On the flipside, what do you expect of a higher-up part on 28nm? If you're expecting die savings compared to gk104, I think you will be sadly mistaken. The arch again is catered towards the higher logic use of 20nm (ex: the extra cache) while using less power for similar to slightly higher core clocks (rather than scaling to higher clocks with more voltage and less logic like most processes before it) and conceivably smaller/slower mem controllers to keep power down, which will become more-so apparent as they move to larger designs. In short, a 12smm part (the only one that makes sense versus gk104) would be faster per clock than gk104, probably larger (depending on cache + more units vs mem controller size offset), but proportionally use less power because of design efficiency/slower memory speed/bus. While I suppose it's possible they could keep such a design under 225w on 28nm, and it would be good for us, it would probably be bad for nvidia's bottom line (a wholly new design for what amounts to a small improvement).

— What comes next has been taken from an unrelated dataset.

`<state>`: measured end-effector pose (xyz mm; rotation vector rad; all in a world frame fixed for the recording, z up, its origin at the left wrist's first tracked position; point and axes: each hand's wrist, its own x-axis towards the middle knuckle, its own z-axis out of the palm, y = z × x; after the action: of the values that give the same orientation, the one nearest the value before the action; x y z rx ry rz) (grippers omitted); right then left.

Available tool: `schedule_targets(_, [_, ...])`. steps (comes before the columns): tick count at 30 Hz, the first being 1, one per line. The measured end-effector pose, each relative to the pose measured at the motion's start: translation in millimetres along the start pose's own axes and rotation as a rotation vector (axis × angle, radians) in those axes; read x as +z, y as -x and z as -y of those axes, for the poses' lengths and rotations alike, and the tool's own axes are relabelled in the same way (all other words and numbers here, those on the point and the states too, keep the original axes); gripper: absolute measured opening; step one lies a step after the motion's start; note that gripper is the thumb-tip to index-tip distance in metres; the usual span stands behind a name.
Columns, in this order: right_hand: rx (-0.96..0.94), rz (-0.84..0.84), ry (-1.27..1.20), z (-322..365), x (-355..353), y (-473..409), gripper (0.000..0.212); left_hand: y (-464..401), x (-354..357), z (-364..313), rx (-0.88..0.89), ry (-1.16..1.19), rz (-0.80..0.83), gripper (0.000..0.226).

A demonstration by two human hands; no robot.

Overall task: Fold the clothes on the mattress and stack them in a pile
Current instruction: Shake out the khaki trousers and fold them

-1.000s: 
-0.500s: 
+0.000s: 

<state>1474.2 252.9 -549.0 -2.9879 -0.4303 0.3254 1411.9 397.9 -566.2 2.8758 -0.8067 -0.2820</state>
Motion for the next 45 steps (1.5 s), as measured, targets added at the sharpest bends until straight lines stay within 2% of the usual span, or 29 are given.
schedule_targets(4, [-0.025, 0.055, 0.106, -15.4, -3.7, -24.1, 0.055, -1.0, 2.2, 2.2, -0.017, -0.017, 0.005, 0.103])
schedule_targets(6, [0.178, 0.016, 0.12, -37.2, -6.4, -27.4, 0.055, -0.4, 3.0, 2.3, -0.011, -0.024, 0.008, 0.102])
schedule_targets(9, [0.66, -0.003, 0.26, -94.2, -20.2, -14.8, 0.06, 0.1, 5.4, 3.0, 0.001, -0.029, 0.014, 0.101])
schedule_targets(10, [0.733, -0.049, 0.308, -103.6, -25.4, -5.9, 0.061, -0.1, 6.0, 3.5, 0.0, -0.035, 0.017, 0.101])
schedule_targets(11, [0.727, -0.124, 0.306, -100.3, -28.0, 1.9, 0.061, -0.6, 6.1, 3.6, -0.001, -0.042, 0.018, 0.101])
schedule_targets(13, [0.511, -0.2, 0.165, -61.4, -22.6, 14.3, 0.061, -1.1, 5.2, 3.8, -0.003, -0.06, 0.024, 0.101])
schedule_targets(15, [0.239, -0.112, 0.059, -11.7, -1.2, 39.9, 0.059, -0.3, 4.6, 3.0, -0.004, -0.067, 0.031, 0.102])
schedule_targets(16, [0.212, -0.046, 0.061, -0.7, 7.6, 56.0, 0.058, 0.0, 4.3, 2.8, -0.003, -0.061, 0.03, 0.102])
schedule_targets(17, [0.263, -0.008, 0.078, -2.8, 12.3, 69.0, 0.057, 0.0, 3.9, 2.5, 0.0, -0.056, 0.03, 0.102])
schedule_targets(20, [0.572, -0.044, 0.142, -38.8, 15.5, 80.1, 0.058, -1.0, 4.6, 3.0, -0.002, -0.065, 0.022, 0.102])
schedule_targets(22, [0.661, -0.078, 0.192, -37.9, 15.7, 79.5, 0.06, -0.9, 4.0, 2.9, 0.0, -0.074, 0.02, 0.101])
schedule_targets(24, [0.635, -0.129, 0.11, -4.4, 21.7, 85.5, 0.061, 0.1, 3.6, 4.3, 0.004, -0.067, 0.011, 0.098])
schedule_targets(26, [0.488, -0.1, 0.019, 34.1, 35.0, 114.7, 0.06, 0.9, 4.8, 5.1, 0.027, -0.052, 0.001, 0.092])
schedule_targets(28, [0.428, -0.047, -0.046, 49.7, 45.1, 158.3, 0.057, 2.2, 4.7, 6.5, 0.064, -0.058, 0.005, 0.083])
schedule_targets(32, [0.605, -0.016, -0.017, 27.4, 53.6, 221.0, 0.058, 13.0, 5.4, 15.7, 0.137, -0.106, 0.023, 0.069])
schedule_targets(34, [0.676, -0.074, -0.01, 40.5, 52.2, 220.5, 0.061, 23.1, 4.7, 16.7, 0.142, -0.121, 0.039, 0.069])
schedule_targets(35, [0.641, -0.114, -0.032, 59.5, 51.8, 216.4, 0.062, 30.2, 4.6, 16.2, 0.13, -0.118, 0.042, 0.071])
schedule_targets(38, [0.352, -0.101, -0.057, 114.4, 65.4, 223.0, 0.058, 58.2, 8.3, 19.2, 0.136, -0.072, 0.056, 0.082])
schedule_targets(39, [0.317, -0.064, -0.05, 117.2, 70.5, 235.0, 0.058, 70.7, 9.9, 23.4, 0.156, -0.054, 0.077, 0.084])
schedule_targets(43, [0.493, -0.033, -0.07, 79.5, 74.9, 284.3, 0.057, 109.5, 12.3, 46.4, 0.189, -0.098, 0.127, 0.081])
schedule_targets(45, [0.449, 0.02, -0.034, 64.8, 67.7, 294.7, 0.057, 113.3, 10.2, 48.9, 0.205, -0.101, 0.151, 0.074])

That all said, when it comes to this 280...the price is indeed a shame compared to old product prices, but also reflective of the situation: the yields are good and the cost savings are already passed on to 280x (at least at msrp). The price difference is pretty much directly proportional to real avg shader perf per clock and memory speed differences....meaning at least these will probably clock decently and similar to 280x (as opposed to 7950 which was power/clock limited) so it should be able to wiggle a decent spot between 760 and 770 if priced accordingly.